BEGIN
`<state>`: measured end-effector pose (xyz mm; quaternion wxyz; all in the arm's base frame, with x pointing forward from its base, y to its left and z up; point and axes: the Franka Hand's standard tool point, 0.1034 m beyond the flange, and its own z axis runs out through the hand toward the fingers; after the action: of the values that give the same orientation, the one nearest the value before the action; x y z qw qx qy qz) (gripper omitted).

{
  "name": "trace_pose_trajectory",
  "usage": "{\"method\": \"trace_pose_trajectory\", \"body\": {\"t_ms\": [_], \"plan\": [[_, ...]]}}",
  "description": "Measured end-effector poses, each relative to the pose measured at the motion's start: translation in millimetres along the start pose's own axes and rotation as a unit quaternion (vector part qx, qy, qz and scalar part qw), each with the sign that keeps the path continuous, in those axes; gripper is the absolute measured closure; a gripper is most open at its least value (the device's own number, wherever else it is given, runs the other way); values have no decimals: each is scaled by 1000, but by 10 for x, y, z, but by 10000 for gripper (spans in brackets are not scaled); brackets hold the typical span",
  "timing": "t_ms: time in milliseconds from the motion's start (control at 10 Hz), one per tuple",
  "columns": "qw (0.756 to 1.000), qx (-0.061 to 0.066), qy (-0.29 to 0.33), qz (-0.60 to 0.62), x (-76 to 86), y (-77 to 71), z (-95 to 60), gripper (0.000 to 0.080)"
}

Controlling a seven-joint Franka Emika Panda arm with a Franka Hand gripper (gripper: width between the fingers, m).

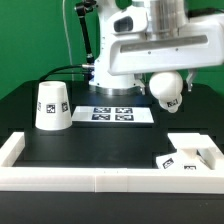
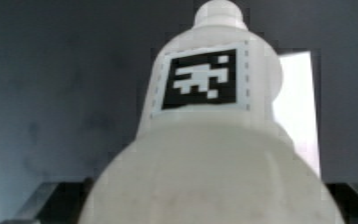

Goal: Assemble lamp

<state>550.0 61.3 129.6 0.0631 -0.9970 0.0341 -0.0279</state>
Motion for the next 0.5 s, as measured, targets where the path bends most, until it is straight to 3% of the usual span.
{"method": "trace_pose_trajectory", "body": {"t_ms": [300, 500], "plan": [[998, -8, 65, -2, -6, 18, 40, 222], [997, -13, 66, -31, 1, 46, 49, 222]]}}
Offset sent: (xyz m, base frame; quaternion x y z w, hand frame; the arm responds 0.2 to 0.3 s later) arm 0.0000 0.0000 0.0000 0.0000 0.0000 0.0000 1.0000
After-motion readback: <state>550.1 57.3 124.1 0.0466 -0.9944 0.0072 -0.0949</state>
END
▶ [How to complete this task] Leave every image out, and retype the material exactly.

▶ [Response]
`<state>`: measured end-effector pose (xyz mm; quaternion wxyz; all in the arm's base frame, with x pointing forward from its base, y to its left and z up; point and axes: the Franka Hand's standard tool point, 0.1034 m beyond the flange, and its own z axis runs out through the hand toward the fingers; after the action: of the values that give the same orientation, the one nearest the value before the action; x y z qw qx qy qz) (gripper omitted).

{
  "name": "trace_pose_trajectory",
  "usage": "{\"method\": \"trace_pose_trajectory\", \"body\": {\"t_ms\": [_], \"plan\": [[_, ...]]}}",
  "description": "Measured end-effector poses, each relative to the pose measured at the motion's start: translation in millimetres along the start pose's own axes and rotation as a unit quaternion (vector part qx, qy, qz and scalar part qw), each with the sign that keeps the path continuous, in those axes; gripper is the absolute measured closure; a gripper is most open at its least value (the device's own number, wherever else it is given, runs the other way); values have no decimals: each is scaled by 1000, but by 10 for x, y, z, but by 10000 for gripper (spans in brackets are not scaled); brackets hold the typical span",
  "timing": "t_ms: time in milliseconds from the motion's start (control at 10 Hz), one per tuple",
  "columns": "qw (0.756 to 1.000), qx (-0.061 to 0.066), qy (-0.29 to 0.33), qz (-0.60 to 0.62), x (-76 to 86), y (-77 to 71), z (-95 to 60), gripper (0.000 to 0.080)"
}

Controlling a seven-joint Franka Emika Panda arm with a Franka Hand gripper (gripper: width between the fingers, m).


Goal: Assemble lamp

<state>550.0 61.3 129.6 0.0631 -0.9970 0.0341 -0.0279</state>
Motion for the next 0.5 s, as measured, targets where the path bends most, until it is straight to 3% of the usual span.
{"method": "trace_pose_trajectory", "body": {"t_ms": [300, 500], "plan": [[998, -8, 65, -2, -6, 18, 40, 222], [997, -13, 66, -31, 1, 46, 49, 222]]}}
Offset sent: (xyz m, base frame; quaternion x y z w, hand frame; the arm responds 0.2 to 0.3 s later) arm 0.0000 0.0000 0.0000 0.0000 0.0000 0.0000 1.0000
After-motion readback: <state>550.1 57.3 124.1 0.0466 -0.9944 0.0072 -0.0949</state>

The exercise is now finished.